Don stepped out. “Oh,” he said turning. “Then maybe you’ll need these.” He held out two police revolvers and a pair of handcuffs.
The detectives stared, then grabbed at their property. But before they could grab at him, Don Diavolo moved lithely across the corridor and vanished through a door whose glass panel bore the letters: Whitetops, Inc. R.J. Hagenbaugh Shows.
The detectives stood there for a moment boiling like a couple of forgotten teakettles. They even spouted steam — steam in the shape of words so inflammable that they can’t be printed here because the postal authorities won’t accept incendiary matter for mailing.
Finally one of them said something usable. “We could take him in on a pocket-picking charge, Sam.”
“Oh yeah?” Sam growled. “Church is going to be sore enough that Diavolo caught wise we were trailing him. What do you think he’ll do if we admit we were frisked? I’m going to phone in for instructions and get somebody to take over. The magician won’t do anything he shouldn’t as long as he knows we’re on deck.” Sam gave the down button an angry poke.
His companion scowled doubtfully at the door through which Diavolo had gone. “I wish I was sure of that, Sam,” he said. “I’ve got a hunch he’s up to something right now.”
“Sure. So have I. But we can’t barge in there without something better’n hunches. And chewing the rag out here isn’t doing anybody any good. Come on. You watch the elevators and the fire-stairs from the lobby while I phone. Maybe Church can get some of the other boys up here before he shows again.”
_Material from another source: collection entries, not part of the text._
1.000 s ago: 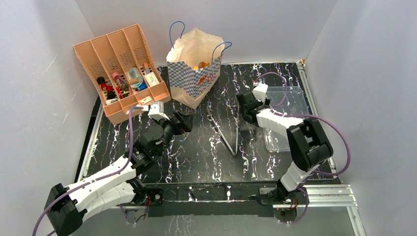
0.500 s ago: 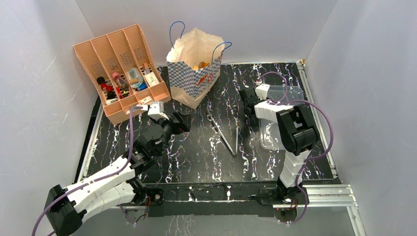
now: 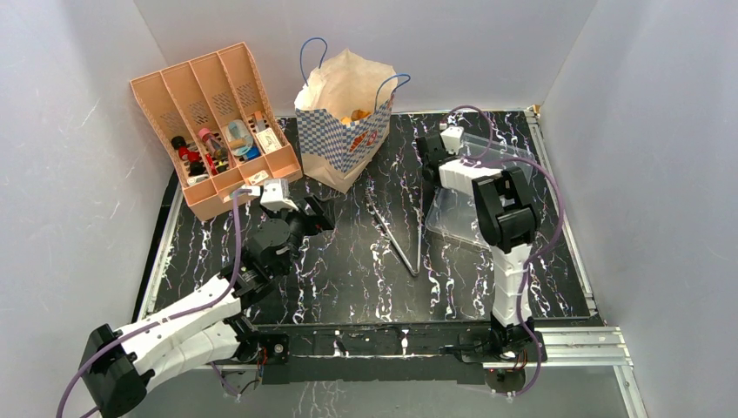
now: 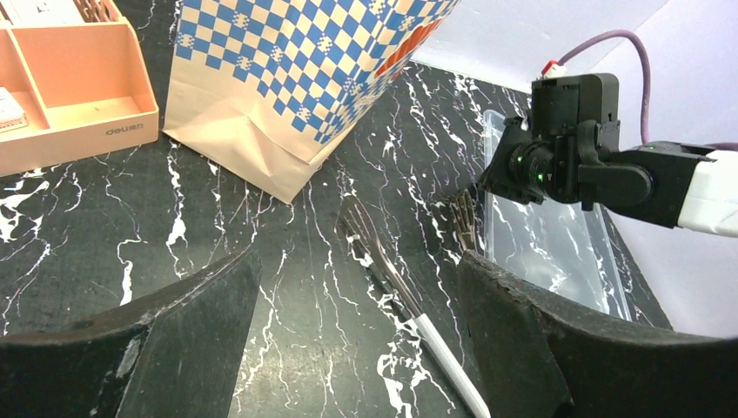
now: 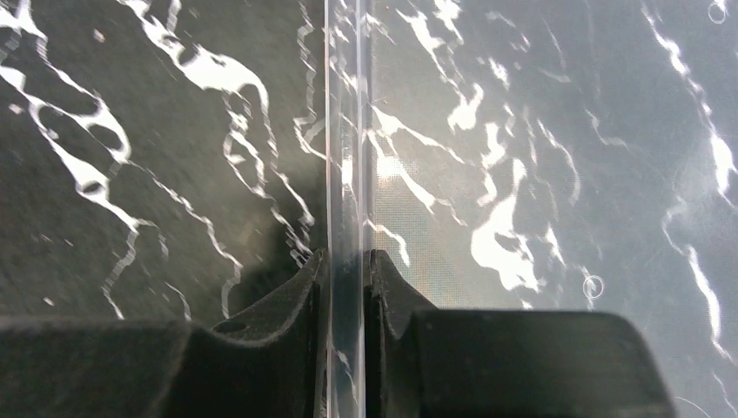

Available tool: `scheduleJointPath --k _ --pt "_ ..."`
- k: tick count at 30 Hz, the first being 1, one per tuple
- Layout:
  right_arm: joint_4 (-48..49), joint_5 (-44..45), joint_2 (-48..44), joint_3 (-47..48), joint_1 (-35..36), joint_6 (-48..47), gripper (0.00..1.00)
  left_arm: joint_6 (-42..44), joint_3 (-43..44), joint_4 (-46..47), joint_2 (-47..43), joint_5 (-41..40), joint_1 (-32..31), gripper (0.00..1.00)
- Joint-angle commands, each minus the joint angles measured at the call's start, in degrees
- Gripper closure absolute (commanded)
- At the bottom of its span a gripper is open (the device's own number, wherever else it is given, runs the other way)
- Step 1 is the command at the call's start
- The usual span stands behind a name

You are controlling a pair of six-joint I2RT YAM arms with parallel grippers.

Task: Take the fake bread out of the paper bag
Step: Adjust the container at the center of the board.

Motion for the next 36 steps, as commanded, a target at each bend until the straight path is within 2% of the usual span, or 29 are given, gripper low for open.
scheduleJointPath --k 1,10,18,29,36 --pt "-0.51 -5.21 6.76 6.38 -1.07 -2.12 1.0 1.67 2.01 2.91 1.22 -2.61 0.38 0.18" --pt "-5.94 -9.82 17.02 25.0 -6.56 5.68 1.0 1.7 2.38 4.94 4.69 -3.13 0.58 0.18" --pt "-11.03 -14.92 25.79 40.33 -8.7 19.28 1.0 2.56 3.35 5.79 7.57 -3.54 0.69 0.19" --pt "-10.06 -17.09 24.27 37.35 -8.53 48.23 1.0 1.98 3.64 5.57 8.61 -3.16 0.69 0.19" --pt "-13.14 -15.08 24.67 40.85 -7.83 58.54 1.0 2.1 3.45 5.42 8.58 -3.0 0.69 0.19"
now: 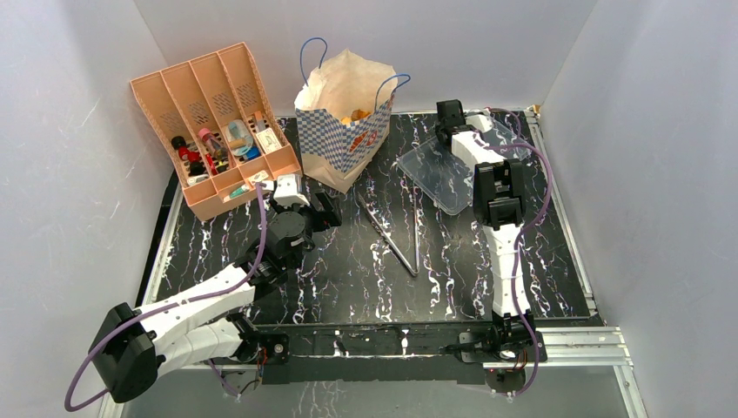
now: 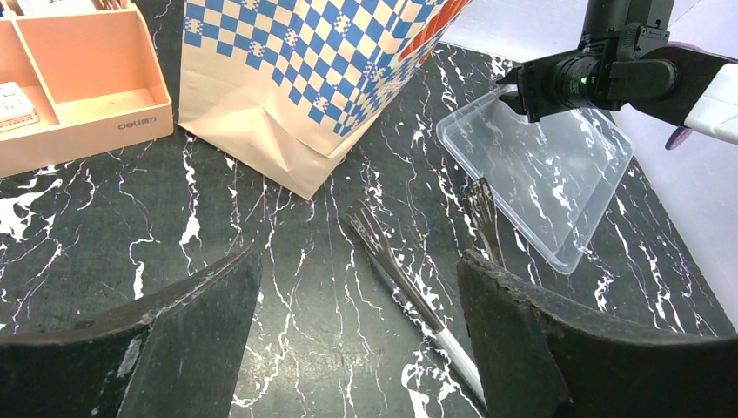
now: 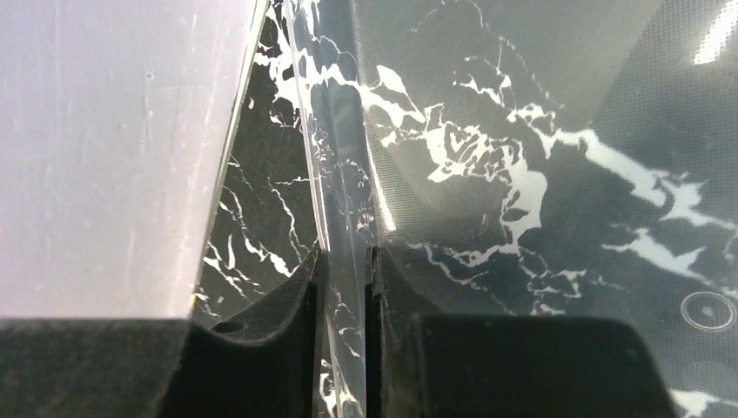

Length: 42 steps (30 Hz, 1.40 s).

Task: Take the fake bread out of the paper bag
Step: Adjust the container at the center of the board.

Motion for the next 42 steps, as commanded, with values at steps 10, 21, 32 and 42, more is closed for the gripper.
scheduleJointPath --k 10,21,32,42 --pt "1.55 -1.18 2.7 3.71 1.64 16.29 1.0 1.12 2.35 1.45 0.45 -1.56 0.35 0.19" --pt "22.05 -6.8 -7.51 -13.9 1.52 -5.5 0.33 -1.54 4.71 -2.98 -1.3 -2.63 0.39 0.05" --pt "25.75 -4.01 -30.19 -36.08 6.73 -30.29 0.23 0.18 10.56 -8.33 -3.97 -2.92 0.65 0.02" --pt "22.74 -0.19 -54.97 -62.06 19.27 -39.85 0.18 -0.46 31.34 -23.31 9.43 6.64 8.65 0.02"
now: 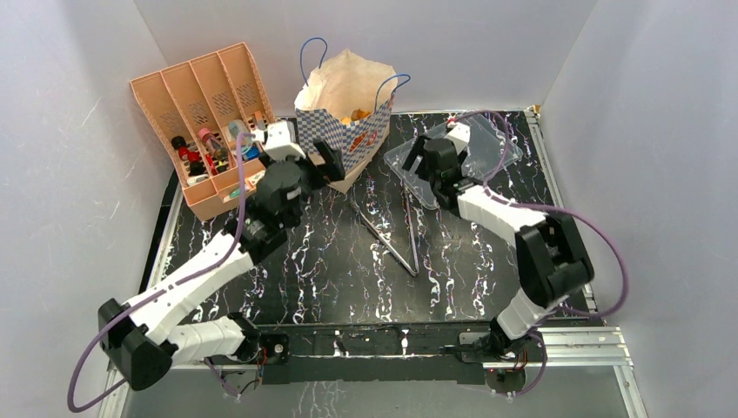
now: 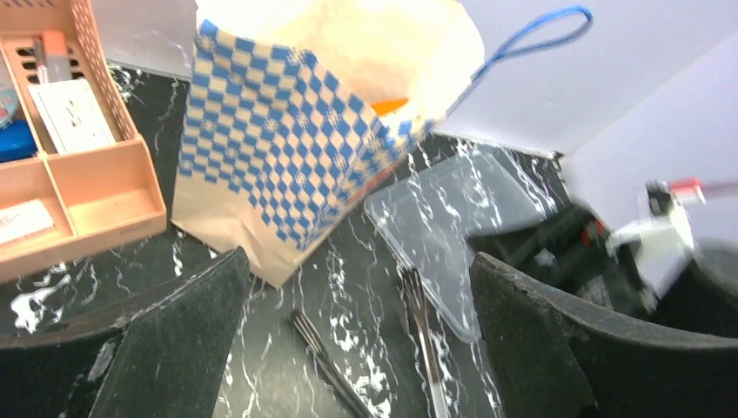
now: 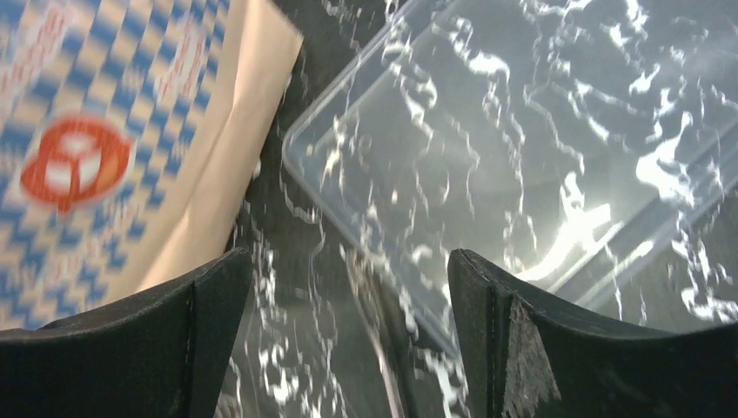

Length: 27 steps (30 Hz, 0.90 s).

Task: Take the fake bread out of the paper bag
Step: Adjust the container at the center of the board, then adjust the paper bag at the center of the board.

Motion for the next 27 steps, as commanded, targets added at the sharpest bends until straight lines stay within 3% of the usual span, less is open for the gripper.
scheduleJointPath --k 1,7,14,22,27 --pt "-1.24 3.5 -8.03 -7.86 6.68 -5.49 0.18 -1.52 9.86 -9.21 5.7 7.8 7.42 0.02" --pt "-4.07 8.45 -15.55 -16.39 16.74 -4.65 0.17 -4.92 15.75 -9.72 10.28 14.46 17.85 0.02" --pt "-8.95 15.02 -17.96 -19.11 25.8 -2.92 0.16 -7.04 24.32 -10.1 18.39 18.62 23.04 0.02" --pt "-10.35 17.03 -18.01 -21.78 29.61 -0.84 0.16 -3.83 34.66 -12.89 28.22 27.78 27.82 0.02" --pt "-10.66 18.17 -17.28 -22.79 31.14 -0.62 0.16 3.05 42.63 -17.4 34.89 27.62 29.1 0.02"
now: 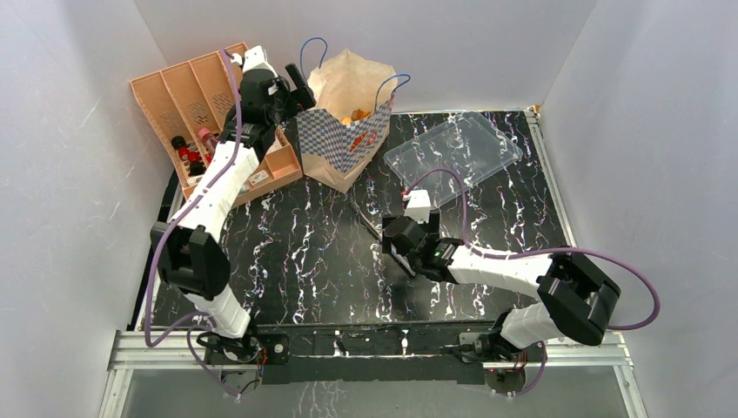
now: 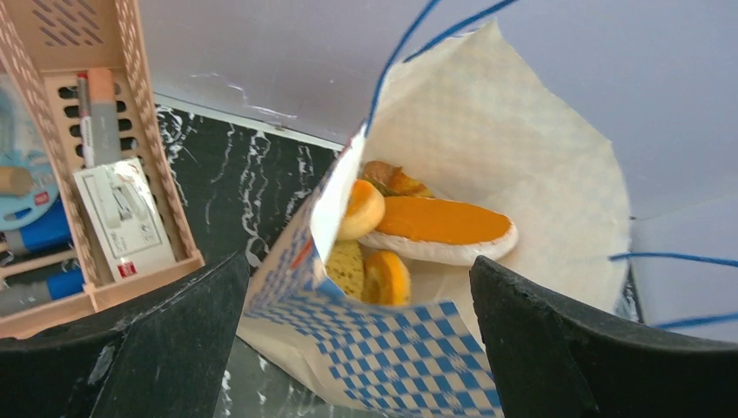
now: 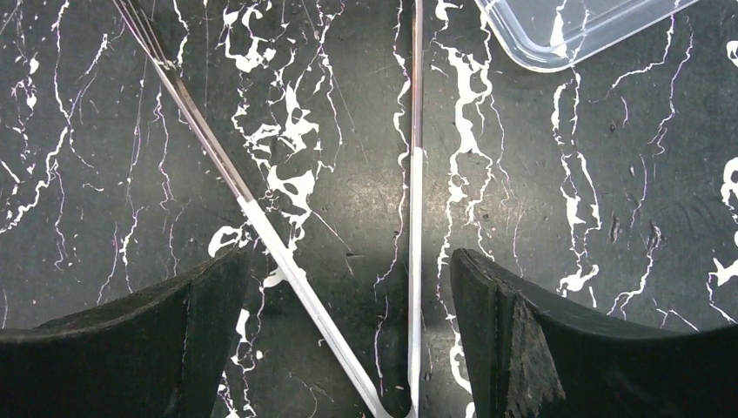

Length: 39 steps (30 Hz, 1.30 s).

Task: Take the fake bread out of the paper bag
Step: Adjust the paper bag at the center of the board, then pick up the clamp at the center of the board.

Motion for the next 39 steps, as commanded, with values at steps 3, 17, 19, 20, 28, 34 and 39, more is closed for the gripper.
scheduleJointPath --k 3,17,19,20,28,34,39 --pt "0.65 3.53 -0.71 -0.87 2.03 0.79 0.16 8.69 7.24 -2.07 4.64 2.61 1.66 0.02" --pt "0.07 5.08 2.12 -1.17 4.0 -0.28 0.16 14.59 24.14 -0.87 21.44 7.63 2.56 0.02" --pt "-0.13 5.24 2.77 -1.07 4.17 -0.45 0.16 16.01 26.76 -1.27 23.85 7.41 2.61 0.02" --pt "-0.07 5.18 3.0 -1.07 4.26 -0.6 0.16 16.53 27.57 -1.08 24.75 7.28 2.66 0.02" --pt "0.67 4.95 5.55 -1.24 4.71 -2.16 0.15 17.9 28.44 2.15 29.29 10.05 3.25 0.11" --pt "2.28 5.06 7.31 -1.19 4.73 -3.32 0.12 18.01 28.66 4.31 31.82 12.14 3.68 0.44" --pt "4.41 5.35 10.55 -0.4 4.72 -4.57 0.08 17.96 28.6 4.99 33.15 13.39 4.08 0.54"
R.J. Hagenbaugh’s anteroom beyond the door was, except for the circus posters and autographed photos of performers that lined the walls, like a thousand other offices. A low partition cut the room in half. On one side of it were several chairs for visitors and on the other, filing cabinets, a desk, phone, typewriter, an inner door marked Private, and Miss Isabelle Skinner.
Miss Skinner was pounding angrily on her typewriter. Clark Gable, Chester Morris, Robert Taylor, and Rudolph Valentino’s ghost could have walked into the room at that moment and she would have snapped at all of them. R.J. Hagenbaugh was bad enough to work for at any time; today he had been completely impossible.
That telegram from Lakewego an hour ago had been the last straw.
COPS HIT SHOW WITH ATTACHMENT FOR FIVE GRAND CAN BEAT IT IN COURT BUT MUST POST BOND GAVE CHIEF BUTTERFIELD AFTERNOON GATE RECEIPTS BUT NEED ANOTHER FIVE HUNDRED. DOC WHIPPLE JAILED AS SECURITY — LILLIAN POWERS
Lillian Powers was part owner of the Hagenbaugh Powers circus and Doc Whipple was the legal adjuster and Hagenbaugh’s representative in the latter’s absence. The wire, Miss Skinner knew, meant that the Lakewego chief of police, unsatisfied for some reason with his usual cut of graft, had let someone plaster an attachment on the show. It was an obvious shakedown, and a humdinger.
R.J. wouldn’t have stood for that ordinarily. He’d have rolled up his sleeves, gone to work with the efficiency of long experience, and cooked up a neat double-reverse play of some sort that would have left Chief Butterfield gasping, scared green that he’d lose his job, and excruciatingly apologetic.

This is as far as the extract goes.